*Assignment:*
Nothing should differ between your output and the entries below.
── Data supplied ──
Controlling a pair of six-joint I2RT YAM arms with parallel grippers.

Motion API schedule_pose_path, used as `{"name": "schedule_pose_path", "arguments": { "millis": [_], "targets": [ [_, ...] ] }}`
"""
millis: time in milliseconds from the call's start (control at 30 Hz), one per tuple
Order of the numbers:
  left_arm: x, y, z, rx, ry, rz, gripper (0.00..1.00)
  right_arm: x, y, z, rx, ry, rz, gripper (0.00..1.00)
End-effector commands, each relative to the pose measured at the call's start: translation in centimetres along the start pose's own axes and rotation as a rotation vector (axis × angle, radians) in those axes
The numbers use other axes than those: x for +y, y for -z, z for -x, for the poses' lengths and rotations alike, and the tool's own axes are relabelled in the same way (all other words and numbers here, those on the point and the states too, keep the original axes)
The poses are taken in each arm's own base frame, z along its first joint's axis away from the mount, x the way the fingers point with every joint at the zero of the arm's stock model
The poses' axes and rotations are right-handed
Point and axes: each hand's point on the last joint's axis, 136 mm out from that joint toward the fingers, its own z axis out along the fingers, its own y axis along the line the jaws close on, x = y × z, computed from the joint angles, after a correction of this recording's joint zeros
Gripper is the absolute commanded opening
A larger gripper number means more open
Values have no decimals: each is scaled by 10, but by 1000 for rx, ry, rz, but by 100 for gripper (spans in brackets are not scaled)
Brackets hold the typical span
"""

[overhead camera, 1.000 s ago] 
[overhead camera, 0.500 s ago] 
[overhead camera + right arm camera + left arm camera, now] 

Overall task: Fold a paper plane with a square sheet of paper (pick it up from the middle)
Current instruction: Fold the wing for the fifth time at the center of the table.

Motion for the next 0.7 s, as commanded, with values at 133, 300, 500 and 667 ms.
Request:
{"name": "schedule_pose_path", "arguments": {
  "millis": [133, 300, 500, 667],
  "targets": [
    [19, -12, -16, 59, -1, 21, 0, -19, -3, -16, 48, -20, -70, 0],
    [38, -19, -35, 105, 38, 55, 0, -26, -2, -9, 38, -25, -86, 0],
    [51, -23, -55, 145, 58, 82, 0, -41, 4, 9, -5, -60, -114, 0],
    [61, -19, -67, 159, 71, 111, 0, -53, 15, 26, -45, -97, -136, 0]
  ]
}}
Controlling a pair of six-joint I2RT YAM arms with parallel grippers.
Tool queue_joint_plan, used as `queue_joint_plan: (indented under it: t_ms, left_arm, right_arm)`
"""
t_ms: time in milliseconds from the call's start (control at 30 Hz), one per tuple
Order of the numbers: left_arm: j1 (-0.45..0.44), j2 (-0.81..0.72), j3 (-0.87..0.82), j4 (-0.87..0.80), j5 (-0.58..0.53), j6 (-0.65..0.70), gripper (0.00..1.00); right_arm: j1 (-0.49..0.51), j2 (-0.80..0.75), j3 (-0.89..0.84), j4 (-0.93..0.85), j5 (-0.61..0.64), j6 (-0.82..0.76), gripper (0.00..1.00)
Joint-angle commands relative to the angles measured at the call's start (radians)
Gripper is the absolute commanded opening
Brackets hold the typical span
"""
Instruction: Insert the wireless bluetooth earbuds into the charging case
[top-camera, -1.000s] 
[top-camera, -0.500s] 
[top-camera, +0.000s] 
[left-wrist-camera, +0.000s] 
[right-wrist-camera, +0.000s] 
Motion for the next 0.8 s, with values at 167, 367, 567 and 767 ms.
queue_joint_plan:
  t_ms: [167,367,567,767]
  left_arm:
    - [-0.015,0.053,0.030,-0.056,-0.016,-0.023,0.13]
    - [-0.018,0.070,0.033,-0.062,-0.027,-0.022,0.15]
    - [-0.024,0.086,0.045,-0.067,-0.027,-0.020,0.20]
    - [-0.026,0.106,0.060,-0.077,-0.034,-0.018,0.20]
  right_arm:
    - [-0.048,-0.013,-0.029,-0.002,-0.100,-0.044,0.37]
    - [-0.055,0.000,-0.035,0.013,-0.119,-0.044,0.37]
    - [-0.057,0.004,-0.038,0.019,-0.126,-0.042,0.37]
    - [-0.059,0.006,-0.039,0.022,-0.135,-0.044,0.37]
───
*Result of this task:*
Controlling a pair of six-joint I2RT YAM arms with parallel grippers.

Motion API schedule_pose_path, used as `{"name": "schedule_pose_path", "arguments": { "millis": [_], "targets": [ [_, ...] ] }}`
"""
millis: time in milliseconds from the call's start (control at 30 Hz), one per tuple
Order of the numbers:
  left_arm: x, y, z, rx, ry, rz, gripper (0.00..1.00)
  right_arm: x, y, z, rx, ry, rz, gripper (0.00..1.00)
End-effector commands, each relative to the pose measured at the call's start: translation in centimetres along the start pose's own axes and rotation as a rotation vector (axis × angle, radians) in those axes
The numbers use other axes than those: x for +y, y for -z, z for -x, for the poses' lengths and rotations alike, and the tool's own axes are relabelled in the same way (all other words and numbers here, those on the point and the states too, keep the original axes)
The poses are taken in each arm's own base frame, z along its first joint's axis away from the mount, x the way the fingers point with every joint at the zero of the arm's stock model
The poses' axes and rotations are right-handed
Point and axes: each hand's point on the last joint's axis, 136 mm out from that joint toward the fingers, its own z axis out along the fingers, its own y axis along the line the jaws close on, x = y × z, computed from the joint angles, after a correction of this recording's joint zeros
Gripper is the absolute commanded opening
A larger gripper number means more open
Values have no decimals: each is scaled by 10, but by 1000 for rx, ry, rz, but by 100 for gripper (spans in brackets are not scaled)
Brackets hold the typical span
"""

[overhead camera, 1.000 s ago] 
[overhead camera, 0.500 s ago] 
[overhead camera + right arm camera + left arm camera, now] 

Overall task: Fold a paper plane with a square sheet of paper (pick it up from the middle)
Current instruction: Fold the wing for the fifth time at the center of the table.

Motion for the next 0.7 s, as commanded, with values at 133, 300, 500 and 667 ms.
Request:
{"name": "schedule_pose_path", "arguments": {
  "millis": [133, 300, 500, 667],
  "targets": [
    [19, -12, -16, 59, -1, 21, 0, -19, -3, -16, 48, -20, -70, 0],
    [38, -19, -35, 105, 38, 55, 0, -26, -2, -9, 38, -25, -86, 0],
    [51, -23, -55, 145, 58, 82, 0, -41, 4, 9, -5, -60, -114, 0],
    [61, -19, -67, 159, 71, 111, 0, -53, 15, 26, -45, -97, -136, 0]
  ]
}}
Controlling a pair of six-joint I2RT YAM arms with parallel grippers.
Tool queue_joint_plan, used as `queue_joint_plan: (indented under it: t_ms, left_arm, right_arm)`
"""
t_ms: time in milliseconds from the call's start (control at 30 Hz), one per tuple
Order of the numbers: left_arm: j1 (-0.45..0.44), j2 (-0.81..0.72), j3 (-0.87..0.82), j4 (-0.87..0.80), j5 (-0.58..0.53), j6 (-0.65..0.70), gripper (0.00..1.00); right_arm: j1 (-0.49..0.51), j2 (-0.80..0.75), j3 (-0.89..0.84), j4 (-0.93..0.85), j5 (-0.61..0.64), j6 (-0.82..0.76), gripper (0.00..1.00)
Joint-angle commands relative to the angles measured at the call's start (radians)
Gripper is the absolute commanded opening
Brackets hold the typical span
"""
Instruction: Insert the wireless bluetooth earbuds into the charging case
[top-camera, -1.000s] 
[top-camera, -0.500s] 
[top-camera, +0.000s] 
[left-wrist-camera, +0.000s] 
[right-wrist-camera, +0.000s] 
Motion for the next 0.8 s, with values at 167, 367, 567 and 767 ms.
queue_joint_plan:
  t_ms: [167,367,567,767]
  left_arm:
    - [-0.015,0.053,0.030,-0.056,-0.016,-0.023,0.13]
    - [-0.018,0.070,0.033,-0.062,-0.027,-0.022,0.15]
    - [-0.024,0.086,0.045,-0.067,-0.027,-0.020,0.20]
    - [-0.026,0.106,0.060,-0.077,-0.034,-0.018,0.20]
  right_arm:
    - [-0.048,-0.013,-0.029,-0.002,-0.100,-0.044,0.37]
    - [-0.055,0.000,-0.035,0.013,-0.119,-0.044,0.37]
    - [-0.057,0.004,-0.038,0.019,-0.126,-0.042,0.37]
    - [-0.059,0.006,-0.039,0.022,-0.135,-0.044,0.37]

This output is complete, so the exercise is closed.